Yes, exactly. As others have already said the ia64 ISOs are for the Itanium/Itanium 2 architecture and the amd64 ISOs are for all other 64-bit architectures.

http://www.freebsd.org/releases/9.0R/hardware.html


----------



## fonz (Dec 28, 2012)

Beastie said:
			
		

> and the amd64 are for all other 64-bit architectures.


That reminds me: don't be fooled by the amd part in [red]amd[/red]64. Unlike the name might suggest, it's not for AMD processors only. As Beastie says, it's for (most) 64-bit architectures, including Intel ones.

Fonz


----------



## UNIXgod (Dec 29, 2012)

saurabhaggrw said:
			
		

> Should I try "amd-64" Release of FreeBSD?



AMD's implementation of 64-bit is on the Intel chips as well. Ironic is it not? AMD clones Intel 32 bit processors. AMD implements 64-bit instruction set on top of their Intel cloned 32-bit processors. Intel uses AMD's 64-bit implementation in it's core series and later chips.

The confusion comes in also because Intel renamed AMD64 to EM64T. I betcha it's for marketing purposes. Intel wouldn't want it's user-base to think that they croud-sourced technology into their chips due to their shortcomings in the failing Itanium architecture.


----------



## bbzz (Dec 29, 2012)

saurabhaggrw said:
			
		

> Should I try "amd-64" Release of FreeBSD?



Have you tried Ubuntu?


----------



## fonz (Dec 29, 2012)

bbzz said:
			
		

> Have you tried Ubuntu?


If there's a BSDubuntu, then when the hell did that happen? 

Fonz


----------



## dave (Dec 29, 2012)

The problem here is not the user, but the architecture naming convention. A characteristic of any good system is that it should be self-descriptive.  The FreeBSD amd64 architecure naming convention is far from self-descriptive.


----------



## Beastie (Dec 29, 2012)

If people can be bothered to check the "Announcement" to get the URL of an FTP server on which they can find the ISO images, they can as well check the description of supported systems in the "Hardware Notes".

If they can't do that, then they won't read the documentation and won't be able to use the system, let alone configure it to suit their needs.

We all went there one day.


----------



## saurabhaggrw (Dec 29, 2012)

Thanks to all amd64 solved it out


----------



## dave (Dec 29, 2012)

The ia64 / amd64 confusion has surfaced here on the forums several times.  Perhaps part of the issue is that the shortcut links for the recent releases at the top of the FreeBSD home page under "Get FreeBSD Now" and "Latest Releases" link directly to the Announcement page for a partcular release, which doesn't really give the whole picture.  There's no link on the Announcement page to the hardware notes.   Whereas the links for Get FreeBSD Now and LATEST RELEASES links lead to pages where the Hardware Notes links are at least beside the Announcement links.


----------



## fonz (Dec 29, 2012)

dave said:
			
		

> The ia64 / amd64 confusion has surfaced here on the forums several times.


I once fell into that one, too :r

Fonz


----------



## UNIXgod (Dec 29, 2012)

saurabhaggrw said:
			
		

> Thanks to all amd64 solved it out



No problem.
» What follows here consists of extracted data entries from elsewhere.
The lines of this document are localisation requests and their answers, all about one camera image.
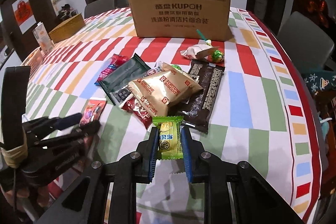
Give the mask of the dark wooden door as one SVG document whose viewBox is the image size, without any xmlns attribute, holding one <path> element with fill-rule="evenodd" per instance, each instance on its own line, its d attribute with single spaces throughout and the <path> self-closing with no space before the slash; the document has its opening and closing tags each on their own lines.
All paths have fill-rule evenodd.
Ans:
<svg viewBox="0 0 336 224">
<path fill-rule="evenodd" d="M 47 31 L 56 26 L 51 0 L 3 0 L 1 15 L 9 43 L 21 60 L 39 46 L 33 30 L 42 22 Z"/>
</svg>

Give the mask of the red candy packet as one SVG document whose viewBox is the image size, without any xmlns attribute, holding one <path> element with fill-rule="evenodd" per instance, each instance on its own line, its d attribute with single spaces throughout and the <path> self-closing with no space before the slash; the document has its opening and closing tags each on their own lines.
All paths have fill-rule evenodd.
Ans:
<svg viewBox="0 0 336 224">
<path fill-rule="evenodd" d="M 121 108 L 129 113 L 134 114 L 142 122 L 146 129 L 148 129 L 152 124 L 151 115 L 140 104 L 139 100 L 133 94 L 128 96 Z"/>
</svg>

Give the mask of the white orange carton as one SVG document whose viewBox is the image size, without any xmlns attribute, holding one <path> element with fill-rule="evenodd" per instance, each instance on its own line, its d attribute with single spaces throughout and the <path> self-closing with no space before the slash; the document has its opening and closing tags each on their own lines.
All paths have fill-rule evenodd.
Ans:
<svg viewBox="0 0 336 224">
<path fill-rule="evenodd" d="M 42 22 L 33 29 L 33 35 L 44 54 L 49 54 L 54 49 L 53 41 Z"/>
</svg>

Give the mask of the pink red snack packet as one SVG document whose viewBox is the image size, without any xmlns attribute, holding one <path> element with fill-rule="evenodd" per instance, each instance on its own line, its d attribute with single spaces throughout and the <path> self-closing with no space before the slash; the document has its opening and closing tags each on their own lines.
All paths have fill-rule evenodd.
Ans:
<svg viewBox="0 0 336 224">
<path fill-rule="evenodd" d="M 94 84 L 99 86 L 100 81 L 108 77 L 112 72 L 114 72 L 121 65 L 125 64 L 128 60 L 129 58 L 126 56 L 113 54 L 113 56 L 109 59 L 108 66 L 100 72 Z"/>
</svg>

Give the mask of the green christmas pouch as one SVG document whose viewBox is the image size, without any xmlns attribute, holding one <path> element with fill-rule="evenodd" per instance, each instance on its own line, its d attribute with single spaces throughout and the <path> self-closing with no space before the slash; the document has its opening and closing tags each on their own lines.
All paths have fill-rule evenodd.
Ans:
<svg viewBox="0 0 336 224">
<path fill-rule="evenodd" d="M 322 70 L 301 75 L 313 98 L 335 97 L 335 72 Z"/>
</svg>

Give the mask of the green lollipop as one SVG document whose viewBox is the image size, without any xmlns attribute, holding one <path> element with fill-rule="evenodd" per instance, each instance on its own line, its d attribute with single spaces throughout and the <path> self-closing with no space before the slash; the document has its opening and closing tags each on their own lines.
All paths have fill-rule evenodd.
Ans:
<svg viewBox="0 0 336 224">
<path fill-rule="evenodd" d="M 219 50 L 219 47 L 213 46 L 213 42 L 207 39 L 204 34 L 197 29 L 197 33 L 202 40 L 205 41 L 206 47 L 197 53 L 197 57 L 207 60 L 212 63 L 221 63 L 224 61 L 224 52 Z"/>
</svg>

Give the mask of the red foil balloon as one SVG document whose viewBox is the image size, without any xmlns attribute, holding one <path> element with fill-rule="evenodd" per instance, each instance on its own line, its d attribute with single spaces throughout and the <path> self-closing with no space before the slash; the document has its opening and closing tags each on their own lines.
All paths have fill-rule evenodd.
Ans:
<svg viewBox="0 0 336 224">
<path fill-rule="evenodd" d="M 328 6 L 325 0 L 313 1 L 310 0 L 307 3 L 307 12 L 309 13 L 309 18 L 319 26 L 329 27 L 328 21 Z"/>
</svg>

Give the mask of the grey chair at right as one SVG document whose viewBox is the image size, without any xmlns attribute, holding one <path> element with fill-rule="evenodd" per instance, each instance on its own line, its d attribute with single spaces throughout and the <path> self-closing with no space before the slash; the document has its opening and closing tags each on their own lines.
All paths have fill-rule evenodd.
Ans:
<svg viewBox="0 0 336 224">
<path fill-rule="evenodd" d="M 317 72 L 325 67 L 335 71 L 335 61 L 330 58 L 335 51 L 335 43 L 299 12 L 292 13 L 282 25 L 277 40 L 299 73 Z"/>
</svg>

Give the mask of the dark brown chocolate packet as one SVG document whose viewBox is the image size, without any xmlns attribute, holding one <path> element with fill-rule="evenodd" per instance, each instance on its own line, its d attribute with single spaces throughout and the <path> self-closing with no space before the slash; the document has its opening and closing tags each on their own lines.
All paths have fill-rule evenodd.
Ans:
<svg viewBox="0 0 336 224">
<path fill-rule="evenodd" d="M 225 67 L 199 60 L 191 61 L 189 75 L 202 90 L 177 105 L 176 114 L 184 117 L 185 124 L 200 132 L 208 133 L 211 114 L 215 105 Z"/>
</svg>

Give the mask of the large cardboard box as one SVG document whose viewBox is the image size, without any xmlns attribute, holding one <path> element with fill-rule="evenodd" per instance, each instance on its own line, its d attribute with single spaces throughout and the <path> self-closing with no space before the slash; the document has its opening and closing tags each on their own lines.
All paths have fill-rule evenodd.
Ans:
<svg viewBox="0 0 336 224">
<path fill-rule="evenodd" d="M 231 0 L 128 0 L 140 38 L 188 38 L 225 42 Z"/>
</svg>

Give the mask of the grey chair behind table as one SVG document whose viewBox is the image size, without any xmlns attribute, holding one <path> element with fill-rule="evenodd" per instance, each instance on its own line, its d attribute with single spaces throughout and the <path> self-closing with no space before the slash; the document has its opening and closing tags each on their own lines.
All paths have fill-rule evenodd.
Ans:
<svg viewBox="0 0 336 224">
<path fill-rule="evenodd" d="M 97 0 L 86 5 L 84 9 L 84 18 L 99 15 L 115 9 L 115 0 Z"/>
</svg>

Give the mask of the colourful checkered tablecloth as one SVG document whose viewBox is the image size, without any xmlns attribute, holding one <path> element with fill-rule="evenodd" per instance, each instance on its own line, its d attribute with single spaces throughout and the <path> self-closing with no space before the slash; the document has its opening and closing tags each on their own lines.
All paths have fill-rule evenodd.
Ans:
<svg viewBox="0 0 336 224">
<path fill-rule="evenodd" d="M 188 71 L 180 51 L 202 40 L 136 36 L 130 8 L 85 20 L 86 26 L 45 57 L 28 85 L 27 119 L 64 117 L 83 111 L 105 93 L 94 82 L 113 54 L 138 54 Z M 313 223 L 321 186 L 321 160 L 305 83 L 269 31 L 247 11 L 230 8 L 234 38 L 213 42 L 224 52 L 224 76 L 211 114 L 209 133 L 191 130 L 207 151 L 225 161 L 246 160 L 306 223 Z M 103 162 L 134 151 L 148 137 L 135 115 L 107 102 L 97 147 Z M 204 188 L 189 185 L 177 161 L 157 161 L 153 183 L 139 185 L 139 223 L 203 223 Z"/>
</svg>

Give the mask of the dark green snack packet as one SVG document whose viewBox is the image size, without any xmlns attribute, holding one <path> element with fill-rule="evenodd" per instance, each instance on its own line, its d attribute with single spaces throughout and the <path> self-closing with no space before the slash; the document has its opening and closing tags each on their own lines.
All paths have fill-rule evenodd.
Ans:
<svg viewBox="0 0 336 224">
<path fill-rule="evenodd" d="M 99 81 L 98 84 L 112 104 L 120 105 L 130 94 L 127 84 L 131 80 L 139 79 L 146 75 L 150 69 L 151 67 L 135 53 L 130 60 L 120 65 L 110 75 Z"/>
</svg>

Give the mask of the small woven brown box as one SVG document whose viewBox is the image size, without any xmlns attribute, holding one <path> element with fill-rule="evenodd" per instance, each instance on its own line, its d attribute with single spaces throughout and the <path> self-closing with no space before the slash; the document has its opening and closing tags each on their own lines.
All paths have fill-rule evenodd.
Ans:
<svg viewBox="0 0 336 224">
<path fill-rule="evenodd" d="M 85 22 L 82 14 L 77 14 L 56 26 L 52 31 L 49 32 L 49 37 L 54 43 L 58 43 L 72 37 L 84 26 Z"/>
</svg>

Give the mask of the small red pink packet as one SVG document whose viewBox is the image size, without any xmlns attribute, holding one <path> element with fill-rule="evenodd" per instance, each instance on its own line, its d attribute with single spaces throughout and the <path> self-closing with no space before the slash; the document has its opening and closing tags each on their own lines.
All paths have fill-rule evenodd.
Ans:
<svg viewBox="0 0 336 224">
<path fill-rule="evenodd" d="M 90 99 L 84 108 L 83 116 L 79 125 L 83 126 L 89 122 L 99 120 L 105 105 L 106 100 Z"/>
</svg>

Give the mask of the red fu door poster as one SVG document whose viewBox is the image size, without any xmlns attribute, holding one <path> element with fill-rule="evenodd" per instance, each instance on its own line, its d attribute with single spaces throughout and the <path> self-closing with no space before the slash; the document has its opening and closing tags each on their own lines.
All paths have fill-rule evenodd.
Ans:
<svg viewBox="0 0 336 224">
<path fill-rule="evenodd" d="M 16 0 L 12 5 L 15 21 L 22 34 L 37 22 L 29 0 Z"/>
</svg>

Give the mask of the white paper snack wrapper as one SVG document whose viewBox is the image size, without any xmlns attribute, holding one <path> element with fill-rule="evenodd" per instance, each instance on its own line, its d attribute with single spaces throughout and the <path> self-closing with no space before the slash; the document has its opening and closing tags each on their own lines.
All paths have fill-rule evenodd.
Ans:
<svg viewBox="0 0 336 224">
<path fill-rule="evenodd" d="M 207 44 L 197 44 L 180 51 L 180 54 L 189 60 L 202 60 L 212 55 L 219 47 L 212 47 Z"/>
</svg>

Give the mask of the gold Fortune biscuits bag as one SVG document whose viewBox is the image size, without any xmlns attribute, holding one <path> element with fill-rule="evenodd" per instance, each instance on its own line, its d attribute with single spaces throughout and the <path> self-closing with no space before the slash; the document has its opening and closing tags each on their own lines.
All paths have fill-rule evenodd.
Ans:
<svg viewBox="0 0 336 224">
<path fill-rule="evenodd" d="M 187 73 L 162 63 L 162 70 L 132 80 L 129 90 L 152 117 L 167 116 L 169 108 L 203 90 Z"/>
</svg>

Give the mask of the green yellow snack packet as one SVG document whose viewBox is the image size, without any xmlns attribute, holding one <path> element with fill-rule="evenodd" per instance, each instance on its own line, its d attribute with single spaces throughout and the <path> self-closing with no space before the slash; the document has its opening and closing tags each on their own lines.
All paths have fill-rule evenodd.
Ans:
<svg viewBox="0 0 336 224">
<path fill-rule="evenodd" d="M 181 124 L 183 116 L 154 117 L 153 124 L 159 130 L 159 160 L 183 158 Z"/>
</svg>
It's a common mistake. Manufacturers and marketing. Almost as if we knew the truth intel might lose some revenue as users may consider AMD to be equal seeing it's actually their implementation


----------



## throAU (Dec 31, 2012)

I wish people would just call it "x64" (which seems to be what most people call it in real life) and be done with it.


----------